Sangat toleransinya Majapahit terhadap Islam terlihat dari banyaknya makam Islam di desa Tralaya, dalam kota kerajaan, dengan angka tertua di batu nisan adalah tahun 1369 (saat Hayam Wuruk memerintah). Yang menarik, walau kuburan Islam tetapi bentuk batu nisannya seperti kurawal yang mengingatkan kala-makara, berangka tahun huruf Kawi, yang berarti bahwa di abad XIV Islam walau agama baru bagi Majapahit tetapi sebagai unsur kebudayaan telah diterima masyarakat. Diketahui pula bahwa para pendatang dari barat maupun orang-orang Tionghoa ternyata sebagian besar beragama Islam, yang terus berkembang dan mencapai puncaknya di abad XVI saat kerajaan Demak.
Masih dalam kitab Kanzul Ulum yang ditulis oleh Ibn Bathuthah yang kini tersimpan di Museum Istana Turki di Istanbul, disebutkan bahwa Walisongo dikirim oleh Sultan Muhammad I. Awalnya, ia pada tahun 1404 M (808 H) mengirim surat kepada pembesar Afrika Utara dan Timur Tengah yang isinya meminta dikirim sejumlah ulama yang memiliki kemampuan di berbagai bidang untuk diberangkatkan ke pulau Jawa.
Jadi, Walisongo sesungguhnya adalah para dai atau ulama yang diutus khalifah di masa Kekhilafahan Utsmani untuk menyebarkan Islam di Nusantara. Dan jumlahnya ternyata tidak hanya sembilan (Songo). Ada 7 angkatan yang masing-masing jumlahnya sekitar sembilan orang. Memang awalnya dimulai oleh angkatan I yang dipimpin oleh Syekh Maulana Malik Ibrahim (kemudian dikenal dengan nama Sunan Gresik), asal Turki, pada tahun 1400 an. Ia yang ahli politik dan irigasi itu menjadi peletak dasar pendirian kesultanan di Jawa sekaligus mengembangkan pertanian di Nusantara. Seangkatan dengannya, ada dua wali dari Palestina yang berdakwah di Banten. Yaitu Maulana Hasanudin, kakek Sultan Ageng Tirtayasa, dan Sultan Aliudin.
Dalam penyebaran agama Islam, Sunan Gresik merangkul masyarakat Jawa yang tersisihkan akhir kekuasaan Majapahit. Michael Laffan, dalam buku Sejarah Islam di Nusantara (2015) menceritakan bahwa Sunan Gresik atau Maulana Malik Ibrahim merupakan keturunan Arab yang menempuh perjalanan ke Nusantara untuk menyebarkan agama Islam.

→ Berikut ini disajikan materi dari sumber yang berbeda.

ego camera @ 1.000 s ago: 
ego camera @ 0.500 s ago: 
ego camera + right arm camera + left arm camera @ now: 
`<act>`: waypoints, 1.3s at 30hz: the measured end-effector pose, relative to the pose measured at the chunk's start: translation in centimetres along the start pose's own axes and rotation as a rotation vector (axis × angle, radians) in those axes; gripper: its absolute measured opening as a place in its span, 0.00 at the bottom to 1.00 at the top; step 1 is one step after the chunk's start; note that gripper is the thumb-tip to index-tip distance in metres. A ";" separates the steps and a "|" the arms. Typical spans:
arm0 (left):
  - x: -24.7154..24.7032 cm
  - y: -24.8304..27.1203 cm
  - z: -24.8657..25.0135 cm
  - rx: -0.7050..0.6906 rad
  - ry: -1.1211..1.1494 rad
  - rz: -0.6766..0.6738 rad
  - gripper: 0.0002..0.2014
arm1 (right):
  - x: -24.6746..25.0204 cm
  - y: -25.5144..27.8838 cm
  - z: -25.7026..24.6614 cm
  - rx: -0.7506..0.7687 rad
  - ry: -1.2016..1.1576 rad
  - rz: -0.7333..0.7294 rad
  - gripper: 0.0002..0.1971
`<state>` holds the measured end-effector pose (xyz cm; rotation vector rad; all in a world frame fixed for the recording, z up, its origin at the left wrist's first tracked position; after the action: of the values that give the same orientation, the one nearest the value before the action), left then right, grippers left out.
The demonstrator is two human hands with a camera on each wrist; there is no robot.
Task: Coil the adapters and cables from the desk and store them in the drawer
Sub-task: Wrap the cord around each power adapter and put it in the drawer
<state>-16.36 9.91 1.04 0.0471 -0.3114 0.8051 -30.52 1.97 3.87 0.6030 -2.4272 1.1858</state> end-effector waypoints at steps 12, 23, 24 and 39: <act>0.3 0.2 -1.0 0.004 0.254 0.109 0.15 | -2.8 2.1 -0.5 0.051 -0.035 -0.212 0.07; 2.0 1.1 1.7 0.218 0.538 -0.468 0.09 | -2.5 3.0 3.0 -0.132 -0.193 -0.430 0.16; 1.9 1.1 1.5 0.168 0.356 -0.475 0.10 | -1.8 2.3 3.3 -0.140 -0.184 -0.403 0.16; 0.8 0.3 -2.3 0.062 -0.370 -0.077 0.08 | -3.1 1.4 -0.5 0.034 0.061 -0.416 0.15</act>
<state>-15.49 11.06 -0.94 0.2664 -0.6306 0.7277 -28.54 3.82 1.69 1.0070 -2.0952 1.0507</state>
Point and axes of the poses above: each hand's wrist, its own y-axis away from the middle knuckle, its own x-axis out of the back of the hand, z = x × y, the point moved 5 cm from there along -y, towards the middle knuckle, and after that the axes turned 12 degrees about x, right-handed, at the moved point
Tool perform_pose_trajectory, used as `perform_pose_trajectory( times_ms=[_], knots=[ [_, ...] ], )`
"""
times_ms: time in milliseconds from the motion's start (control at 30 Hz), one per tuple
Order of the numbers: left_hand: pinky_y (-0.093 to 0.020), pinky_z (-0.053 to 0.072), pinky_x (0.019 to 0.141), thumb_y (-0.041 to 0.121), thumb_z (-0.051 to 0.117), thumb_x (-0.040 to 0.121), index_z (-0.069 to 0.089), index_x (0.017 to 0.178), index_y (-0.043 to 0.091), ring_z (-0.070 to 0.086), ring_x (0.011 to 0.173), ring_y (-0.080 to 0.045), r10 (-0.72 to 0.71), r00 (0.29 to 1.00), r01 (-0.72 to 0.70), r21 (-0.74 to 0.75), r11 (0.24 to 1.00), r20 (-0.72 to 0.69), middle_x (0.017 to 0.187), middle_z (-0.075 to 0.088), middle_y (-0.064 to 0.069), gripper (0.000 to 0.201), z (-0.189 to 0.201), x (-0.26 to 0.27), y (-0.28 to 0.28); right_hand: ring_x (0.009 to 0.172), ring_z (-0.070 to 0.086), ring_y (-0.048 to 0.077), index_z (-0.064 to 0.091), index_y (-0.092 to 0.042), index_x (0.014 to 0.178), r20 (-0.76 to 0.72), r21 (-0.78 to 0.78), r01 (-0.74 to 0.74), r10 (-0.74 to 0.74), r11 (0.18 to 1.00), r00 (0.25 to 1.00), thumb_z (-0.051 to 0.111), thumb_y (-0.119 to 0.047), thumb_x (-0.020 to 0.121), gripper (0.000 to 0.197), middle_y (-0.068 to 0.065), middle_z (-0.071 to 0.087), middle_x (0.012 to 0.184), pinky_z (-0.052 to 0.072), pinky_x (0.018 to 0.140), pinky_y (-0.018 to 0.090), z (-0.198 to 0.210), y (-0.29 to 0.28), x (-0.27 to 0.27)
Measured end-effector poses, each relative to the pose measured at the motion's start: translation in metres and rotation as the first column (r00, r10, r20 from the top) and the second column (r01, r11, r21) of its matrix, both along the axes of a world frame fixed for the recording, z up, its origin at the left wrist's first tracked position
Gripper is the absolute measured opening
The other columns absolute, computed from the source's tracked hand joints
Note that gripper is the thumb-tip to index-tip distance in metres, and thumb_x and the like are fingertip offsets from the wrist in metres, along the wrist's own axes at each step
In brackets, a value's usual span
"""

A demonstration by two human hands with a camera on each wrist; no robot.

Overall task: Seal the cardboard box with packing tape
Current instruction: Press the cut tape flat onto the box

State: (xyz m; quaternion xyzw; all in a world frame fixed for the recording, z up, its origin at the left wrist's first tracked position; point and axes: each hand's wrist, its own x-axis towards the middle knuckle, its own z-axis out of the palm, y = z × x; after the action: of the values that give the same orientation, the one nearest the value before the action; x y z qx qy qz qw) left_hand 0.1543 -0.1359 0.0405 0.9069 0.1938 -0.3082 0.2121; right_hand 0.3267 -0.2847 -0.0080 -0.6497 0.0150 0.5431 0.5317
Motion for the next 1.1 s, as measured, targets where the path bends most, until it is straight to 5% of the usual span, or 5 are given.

Sunan Gresik tiba di Nusantara sekitar 1404 dari Champa (sekarang Vietnam) dan meninggal di Gresik pada 1419. Sunan Gresik tiba di Tanah Jawa tepatnya di Desa Sembalo, Kecamatan Manyar, Kabupaten Gresik. Kemudian menetap dan berdakwah ke masyarakat.
Jadi, jikalaupun saat ini ada anak keturunan gresik yang merindukan akan khilafah, tentu tidak bisa dianggap berlebihan. Bukankah memang Gresik ada dalam catatan sejarah, telah berhubungan mesra dengan khilafah?